Give the entries again exactly as they appear, but without the images.

(Beginning of DATA LISTING)

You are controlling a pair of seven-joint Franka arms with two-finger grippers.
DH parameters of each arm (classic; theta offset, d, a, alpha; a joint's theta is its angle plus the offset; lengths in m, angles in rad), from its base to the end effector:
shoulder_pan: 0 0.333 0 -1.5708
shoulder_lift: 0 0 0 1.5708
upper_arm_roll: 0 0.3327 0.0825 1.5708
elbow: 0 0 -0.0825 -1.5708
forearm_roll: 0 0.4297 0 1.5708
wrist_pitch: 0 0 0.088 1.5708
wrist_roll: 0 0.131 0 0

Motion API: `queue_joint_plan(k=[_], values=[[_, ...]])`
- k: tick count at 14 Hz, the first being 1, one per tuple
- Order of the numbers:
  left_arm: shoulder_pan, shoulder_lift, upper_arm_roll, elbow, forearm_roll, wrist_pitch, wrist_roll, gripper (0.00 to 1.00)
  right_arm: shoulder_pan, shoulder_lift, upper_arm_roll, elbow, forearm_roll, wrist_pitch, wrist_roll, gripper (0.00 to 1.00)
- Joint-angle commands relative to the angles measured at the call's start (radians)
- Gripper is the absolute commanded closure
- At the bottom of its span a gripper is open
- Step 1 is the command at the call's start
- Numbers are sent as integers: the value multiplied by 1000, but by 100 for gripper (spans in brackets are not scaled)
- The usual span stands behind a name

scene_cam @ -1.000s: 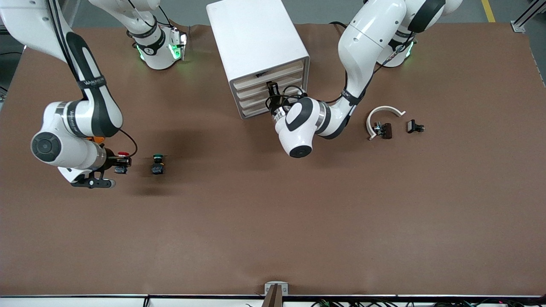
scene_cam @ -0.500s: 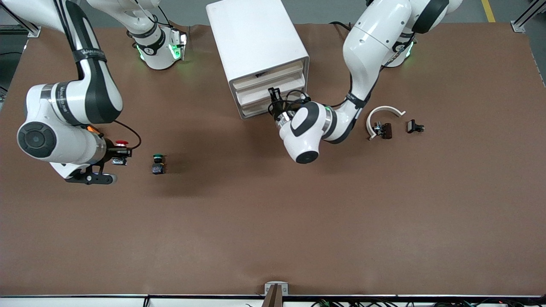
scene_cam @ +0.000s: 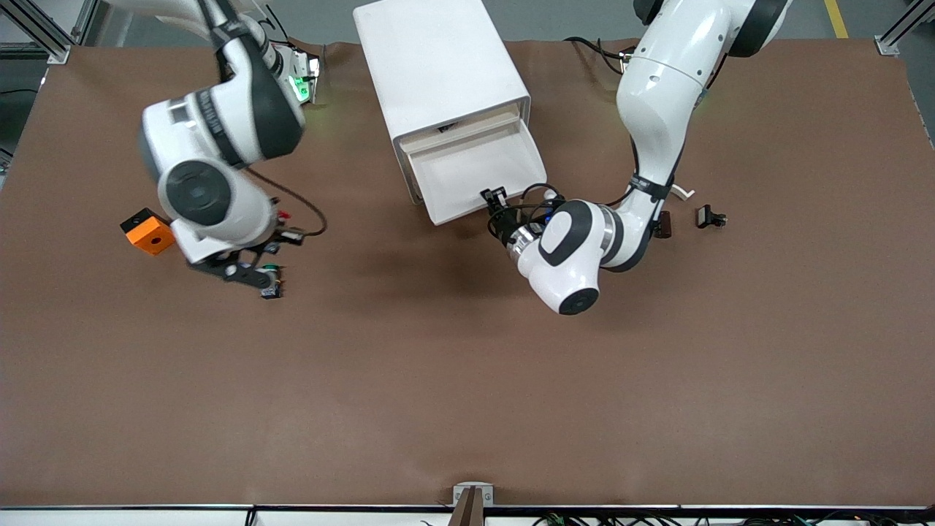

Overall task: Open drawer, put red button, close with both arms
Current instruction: 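Pull the top drawer open with the left gripper while the right gripper lifts, then carry the red button over the open drawer with the right gripper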

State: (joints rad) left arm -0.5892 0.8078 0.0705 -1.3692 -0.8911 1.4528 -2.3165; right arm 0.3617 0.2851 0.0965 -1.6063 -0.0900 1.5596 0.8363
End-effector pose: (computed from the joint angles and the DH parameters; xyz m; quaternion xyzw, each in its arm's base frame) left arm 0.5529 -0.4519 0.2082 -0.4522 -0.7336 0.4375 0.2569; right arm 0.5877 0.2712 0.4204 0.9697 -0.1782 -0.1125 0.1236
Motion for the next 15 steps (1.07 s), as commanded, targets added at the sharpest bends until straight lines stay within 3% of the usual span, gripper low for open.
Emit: queue_joint_plan(k=[1,2,3,6,9,12,15], values=[[3,14,32,44,11,51,26,78,126,-4,-11,29,79,-21,257,79],[5,11,32,44,11,52,49,28,166,2,-11,54,123,-18,347,79],[5,7,34,47,11,51,57,0,198,17,-11,71,150,-9,427,80],[28,2,37,102,14,51,58,0,302,58,-11,80,182,75,634,82],[35,-15,103,147,17,46,78,0,355,109,-11,80,203,199,803,82],[35,-56,207,171,20,46,289,0,388,158,-11,80,227,342,961,82],[38,-91,316,170,61,46,625,0,434,206,-11,80,225,399,1021,82]])
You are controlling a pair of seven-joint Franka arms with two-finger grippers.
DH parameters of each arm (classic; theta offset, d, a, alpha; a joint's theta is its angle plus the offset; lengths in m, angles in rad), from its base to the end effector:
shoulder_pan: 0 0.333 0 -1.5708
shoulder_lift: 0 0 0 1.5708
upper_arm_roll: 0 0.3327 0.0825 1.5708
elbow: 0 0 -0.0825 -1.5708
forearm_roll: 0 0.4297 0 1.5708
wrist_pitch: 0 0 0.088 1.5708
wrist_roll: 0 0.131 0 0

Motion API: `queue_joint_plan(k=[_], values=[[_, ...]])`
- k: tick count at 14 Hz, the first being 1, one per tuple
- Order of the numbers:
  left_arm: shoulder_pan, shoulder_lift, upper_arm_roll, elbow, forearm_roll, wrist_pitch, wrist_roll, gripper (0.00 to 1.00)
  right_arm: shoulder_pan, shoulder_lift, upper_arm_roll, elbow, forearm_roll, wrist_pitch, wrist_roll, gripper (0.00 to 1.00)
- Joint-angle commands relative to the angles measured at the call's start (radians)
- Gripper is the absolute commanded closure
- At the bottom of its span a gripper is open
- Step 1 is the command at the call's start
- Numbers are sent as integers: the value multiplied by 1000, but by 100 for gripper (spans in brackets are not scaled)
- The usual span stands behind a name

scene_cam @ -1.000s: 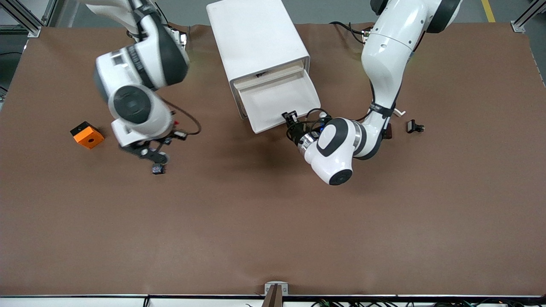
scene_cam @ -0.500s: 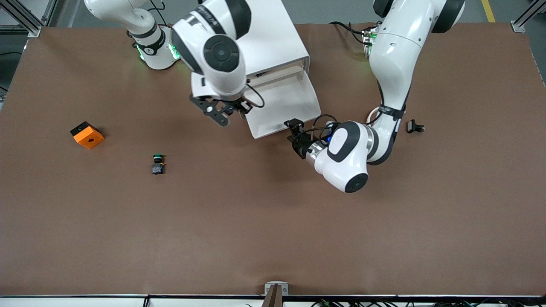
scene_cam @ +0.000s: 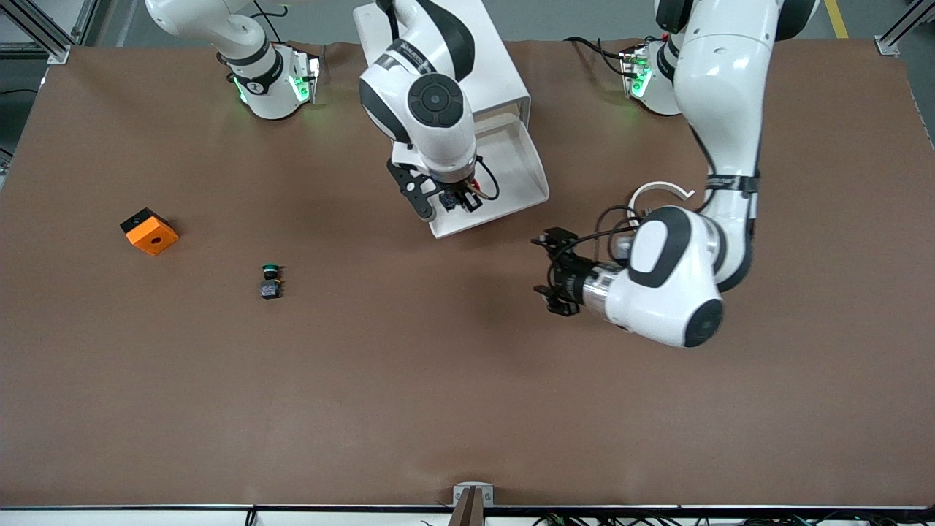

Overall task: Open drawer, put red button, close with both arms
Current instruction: 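Carry the red button over the open drawer with the right gripper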

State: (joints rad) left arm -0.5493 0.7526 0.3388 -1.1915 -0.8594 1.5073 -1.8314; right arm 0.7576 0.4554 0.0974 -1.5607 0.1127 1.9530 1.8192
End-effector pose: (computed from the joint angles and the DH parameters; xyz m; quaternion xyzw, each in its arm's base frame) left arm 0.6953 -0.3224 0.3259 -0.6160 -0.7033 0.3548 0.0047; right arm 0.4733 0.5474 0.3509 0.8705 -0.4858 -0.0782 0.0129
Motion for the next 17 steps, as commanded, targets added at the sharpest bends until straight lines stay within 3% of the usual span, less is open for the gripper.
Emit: queue_joint_plan(k=[1,4,7,9,11,14,17], values=[[-3,-44,74,-8,72,-9,167,0,39,40,-11,34,24,6,37,82],[-3,-48,88,-8,219,-9,271,0,49,60,-11,34,42,10,37,82],[-8,-59,89,-11,295,-9,346,0,63,77,-11,34,41,21,37,79],[-14,-59,86,-14,338,-10,397,0,63,82,-11,34,41,21,35,67],[-15,-59,86,-16,356,-10,489,0,60,78,-11,39,45,17,34,0],[-11,-81,86,-16,358,-12,567,0,49,71,-11,106,82,-40,32,0],[-17,-114,78,-20,356,-10,674,0,16,65,-11,235,107,-216,29,0]])
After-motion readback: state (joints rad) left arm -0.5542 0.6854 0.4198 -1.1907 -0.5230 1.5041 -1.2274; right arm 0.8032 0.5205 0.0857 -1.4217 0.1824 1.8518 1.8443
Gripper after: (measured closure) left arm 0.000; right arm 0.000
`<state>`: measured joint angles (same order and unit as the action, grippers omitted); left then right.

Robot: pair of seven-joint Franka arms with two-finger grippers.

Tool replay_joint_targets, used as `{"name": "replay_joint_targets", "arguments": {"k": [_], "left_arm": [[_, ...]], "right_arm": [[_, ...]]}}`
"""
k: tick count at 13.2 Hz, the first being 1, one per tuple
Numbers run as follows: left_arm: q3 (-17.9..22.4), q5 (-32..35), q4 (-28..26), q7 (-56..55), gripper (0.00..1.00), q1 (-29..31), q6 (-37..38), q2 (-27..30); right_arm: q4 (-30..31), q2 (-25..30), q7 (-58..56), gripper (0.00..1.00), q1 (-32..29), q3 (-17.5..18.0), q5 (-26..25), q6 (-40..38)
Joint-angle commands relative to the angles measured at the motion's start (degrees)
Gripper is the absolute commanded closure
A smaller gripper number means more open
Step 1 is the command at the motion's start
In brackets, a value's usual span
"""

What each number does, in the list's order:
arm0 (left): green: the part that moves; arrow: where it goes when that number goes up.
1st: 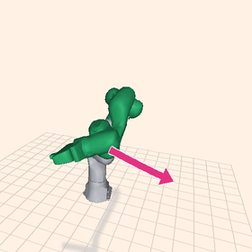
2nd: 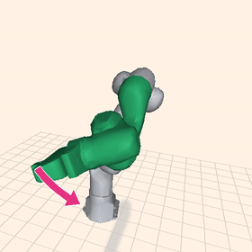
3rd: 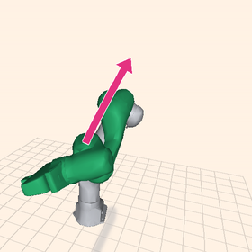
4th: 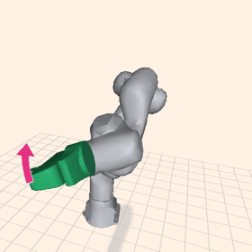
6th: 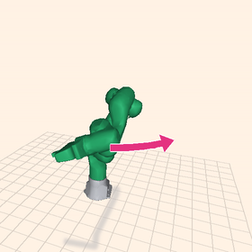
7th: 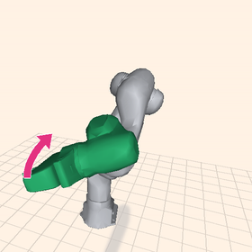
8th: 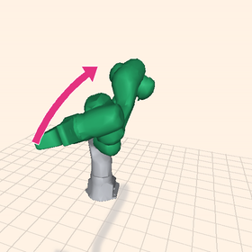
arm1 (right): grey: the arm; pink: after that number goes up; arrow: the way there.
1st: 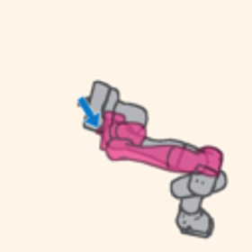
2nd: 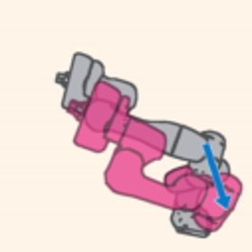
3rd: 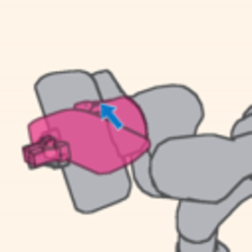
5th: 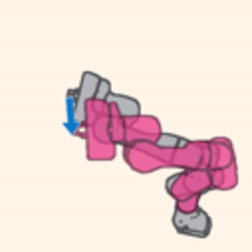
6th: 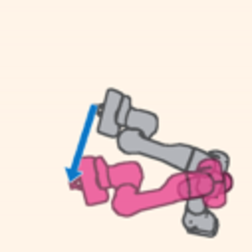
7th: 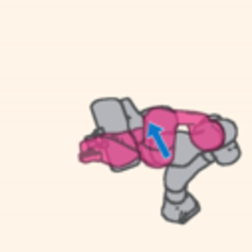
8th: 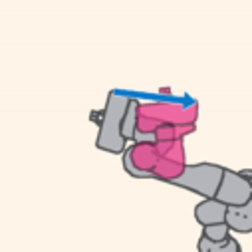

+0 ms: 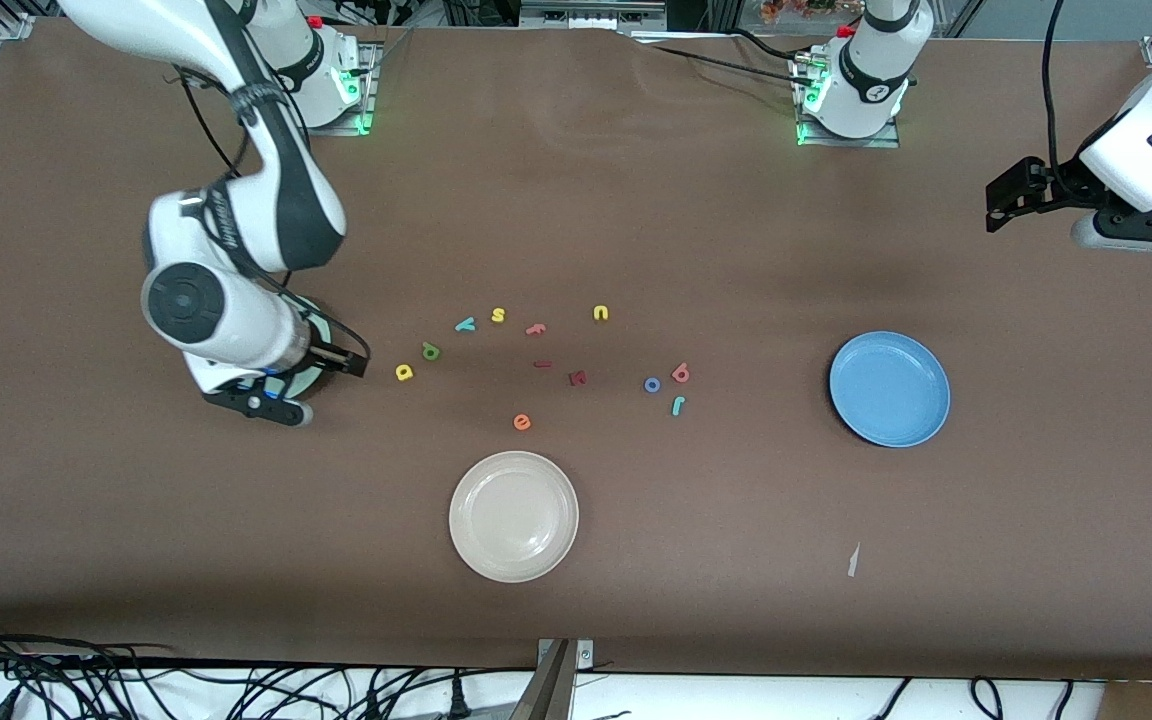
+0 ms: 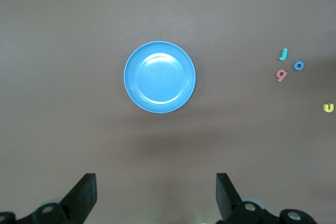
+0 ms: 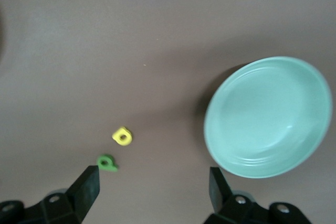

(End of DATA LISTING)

» **WRITTEN SOLUTION**:
You are controlling a pair of seven-joint Franka arms with two-finger grippers.
DH parameters of each arm (classic; theta offset, d, a, alpha; a joint's theta is its angle plus the offset; lengths in m, angles in rad), from its base to the end effector:
shoulder_pan: 0 0.333 0 -1.5708
shoulder_lift: 0 0 0 1.5708
upper_arm_roll: 0 0.3327 0.0825 1.5708
elbow: 0 0 -0.0825 -1.5708
forearm_roll: 0 0.4297 0 1.5708
wrist_pitch: 0 0 0.088 1.5708
wrist_roll: 0 0.131 0 0

Motion API: `queue_joint_plan(k=[_], values=[[_, ...]])`
- k: tick count at 14 Hz, the first being 1, one per tuple
- Order of the numbers:
  left_arm: shoulder_pan, shoulder_lift, upper_arm_roll, elbow, forearm_roll, wrist_pitch, wrist_roll, gripper (0.00 to 1.00)
  right_arm: shoulder_pan, shoulder_lift, upper_arm_roll, elbow, forearm_roll, wrist_pitch, wrist_roll, gripper (0.00 to 1.00)
- Joint-angle commands relative to the angles measured at the call's start (radians)
- Gripper is the absolute commanded closure
- At the bottom of its span a gripper is open
- Step 1 is the command at the call's start
- Numbers are sent as integers: the value multiplied by 1000, but by 100 for gripper (spans in brackets are not scaled)
- The usual span stands behind a name

scene_cam @ -1.000s: 
scene_cam @ -0.500s: 
scene_cam @ +0.000s: 

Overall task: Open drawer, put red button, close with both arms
Current instruction: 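Pull the top drawer open with the left gripper while the right gripper lifts, then carry the red button over the open drawer with the right gripper
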
State: (joints rad) left arm -0.5892 0.8078 0.0705 -1.3692 -0.8911 1.4528 -2.3165; right arm 0.3617 0.2851 0.0965 -1.6063 -0.0900 1.5596 0.8363
End-effector pose: (computed from the joint angles and the DH parameters; xyz m; quaternion xyzw, each in its arm's base frame) left arm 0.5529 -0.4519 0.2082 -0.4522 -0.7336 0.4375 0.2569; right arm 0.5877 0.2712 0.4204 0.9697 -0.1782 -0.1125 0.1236
Motion for the next 15 steps (1.07 s), as commanded, targets added at the sharpest bends until straight lines stay within 3% of the usual span, gripper low for open.
Emit: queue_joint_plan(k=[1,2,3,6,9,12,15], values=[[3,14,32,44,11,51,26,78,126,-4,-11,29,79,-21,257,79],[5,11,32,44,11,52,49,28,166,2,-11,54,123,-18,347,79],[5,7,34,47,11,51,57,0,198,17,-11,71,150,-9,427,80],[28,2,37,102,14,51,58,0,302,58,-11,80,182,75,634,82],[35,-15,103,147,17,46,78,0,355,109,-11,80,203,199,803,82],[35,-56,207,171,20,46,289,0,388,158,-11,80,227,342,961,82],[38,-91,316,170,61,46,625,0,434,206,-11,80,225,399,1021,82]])
You are controlling a pair of seven-joint Franka arms with two-finger grippers.
DH parameters of each arm (classic; theta offset, d, a, alpha; a joint's theta is its angle plus the offset; lengths in m, angles in rad), from its base to the end effector:
shoulder_pan: 0 0.333 0 -1.5708
shoulder_lift: 0 0 0 1.5708
upper_arm_roll: 0 0.3327 0.0825 1.5708
elbow: 0 0 -0.0825 -1.5708
forearm_roll: 0 0.4297 0 1.5708
wrist_pitch: 0 0 0.088 1.5708
wrist_roll: 0 0.131 0 0

Motion API: `queue_joint_plan(k=[_], values=[[_, ...]])`
- k: tick count at 14 Hz, the first being 1, one per tuple
- Order of the numbers:
  left_arm: shoulder_pan, shoulder_lift, upper_arm_roll, elbow, forearm_roll, wrist_pitch, wrist_roll, gripper (0.00 to 1.00)
  right_arm: shoulder_pan, shoulder_lift, upper_arm_roll, elbow, forearm_roll, wrist_pitch, wrist_roll, gripper (0.00 to 1.00)
- Joint-angle commands relative to the angles measured at the call's start (radians)
- Gripper is the absolute commanded closure
- At the bottom of its span a gripper is open
- Step 1 is the command at the call's start
- Numbers are sent as integers: the value multiplied by 1000, but by 100 for gripper (spans in brackets are not scaled)
- The usual span stands behind a name

scene_cam @ -1.000s: 
scene_cam @ -0.500s: 
scene_cam @ +0.000s: 

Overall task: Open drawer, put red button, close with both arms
Current instruction: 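Carry the red button over the open drawer with the right gripper
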
State: (joints rad) left arm -0.5493 0.7526 0.3388 -1.1915 -0.8594 1.5073 -1.8314; right arm 0.7576 0.4554 0.0974 -1.5607 0.1127 1.9530 1.8192
End-effector pose: (computed from the joint angles and the DH parameters; xyz m; quaternion xyzw, each in its arm's base frame) left arm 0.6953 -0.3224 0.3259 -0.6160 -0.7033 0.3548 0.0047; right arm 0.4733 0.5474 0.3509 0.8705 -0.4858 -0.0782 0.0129
Motion for the next 17 steps, as commanded, targets added at the sharpest bends until straight lines stay within 3% of the usual span, less is open for the gripper.
Emit: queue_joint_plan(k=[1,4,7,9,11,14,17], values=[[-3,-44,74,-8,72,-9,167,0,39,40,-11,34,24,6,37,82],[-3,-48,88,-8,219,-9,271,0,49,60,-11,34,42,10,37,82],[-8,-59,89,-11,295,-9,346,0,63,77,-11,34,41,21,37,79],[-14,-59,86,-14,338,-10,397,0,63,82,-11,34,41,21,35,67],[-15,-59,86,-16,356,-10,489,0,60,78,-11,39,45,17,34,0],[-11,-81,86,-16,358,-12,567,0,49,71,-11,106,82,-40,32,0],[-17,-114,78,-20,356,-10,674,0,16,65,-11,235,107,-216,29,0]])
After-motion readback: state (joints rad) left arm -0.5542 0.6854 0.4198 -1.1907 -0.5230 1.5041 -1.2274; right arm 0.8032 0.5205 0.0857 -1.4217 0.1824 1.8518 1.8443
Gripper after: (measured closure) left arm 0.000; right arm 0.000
`<state>`: measured joint angles (same order and unit as the action, grippers omitted); left then right.

Robot: pair of seven-joint Franka arms with two-finger grippers.

Tool replay_joint_targets, used as `{"name": "replay_joint_targets", "arguments": {"k": [_], "left_arm": [[_, ...]], "right_arm": [[_, ...]]}}`
"""
k: tick count at 13.2 Hz, the first being 1, one per tuple
Numbers run as follows: left_arm: q3 (-17.9..22.4), q5 (-32..35), q4 (-28..26), q7 (-56..55), gripper (0.00..1.00), q1 (-29..31), q6 (-37..38), q2 (-27..30); right_arm: q4 (-30..31), q2 (-25..30), q7 (-58..56), gripper (0.00..1.00), q1 (-32..29), q3 (-17.5..18.0), q5 (-26..25), q6 (-40..38)
Joint-angle commands relative to the angles measured at the motion's start (degrees)
Gripper is the absolute commanded closure
A smaller gripper number means more open
Step 1 is the command at the motion's start
In brackets, a value's usual span
"""

What each number does, in the list's order:
arm0 (left): green: the part that moves; arrow: where it goes when that number goes up.
1st: 
2nd: 
3rd: 
4th: 
6th: 
7th: 
8th: 
arm1 (right): grey: the arm; pink: after that number goes up; arrow: the way there.
1st: 
2nd: 
3rd: 
5th: 
6th: 
7th: 
8th: 

+0 ms: 
+0 ms: 
+0 ms: 

This finishes the answer to the exercise.